26 Apr 2012 — 6:15pm
Thermonuclear protection:
26 Apr 2012 — 6:59pm
Ah, yes, the tight settings. That influenced me so much that it still seems normal, and any unkerned space just seems glaringly vast to me. I hadn't thought about it before, but I suppose that the trend was commanded by the fresh novelty of phototypesetting's ability to overlap type to that degree.
26 Apr 2012 — 7:44pm
It wasn’t that fresh in the ’80s, more of an apotheosis.
26 Apr 2012 — 8:15pm
> I assume public libraries still have periodical archives. Go to one
> and pick out a bunch of magazines from the '80s
Good idea, but most libraries will have archived magazines that old on microfilm, which is still useful but it's not quite the same as browsing through a stack of physical magazines.
27 Apr 2012 — 4:11pm
In addition to magazines and advertisements of the period (relatively easy to find with search engines), instruction manuals for consumer products tend to use contemporaneous typography.
28 Apr 2012 — 6:30am
in the 80s NYC advertising was using a lot of:
Futura ExtraBold Condensed
Plantin
ITC Garamond
ITC Cheltenham
ITC Serif Gothic
I remember being fixated on the serif structure of ITC Cheltenham.
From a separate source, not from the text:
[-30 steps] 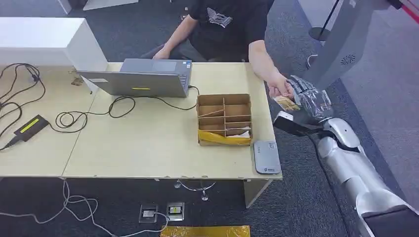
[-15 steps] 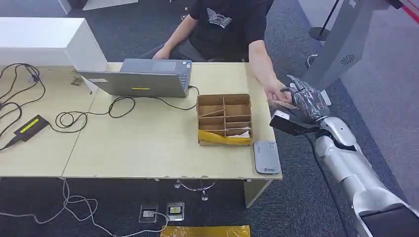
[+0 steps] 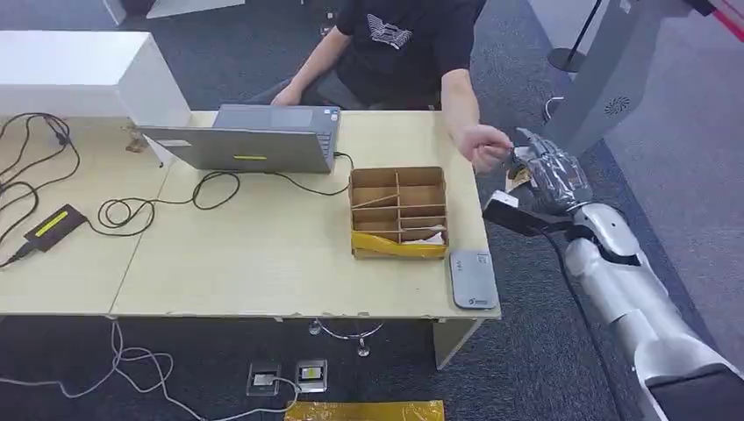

It seemed to be on every poster throughout the subway system.
28 Apr 2012 — 7:15am
I call those Doric* serifs, which I used -even more literally- on Maral, my first decent outline font (although it was a revival, a concept I wasn't even aware of back then :-). Although I was a decade later, I've always adored Cheltenham, and some people say they can still see it in my work (like in Patria's caps).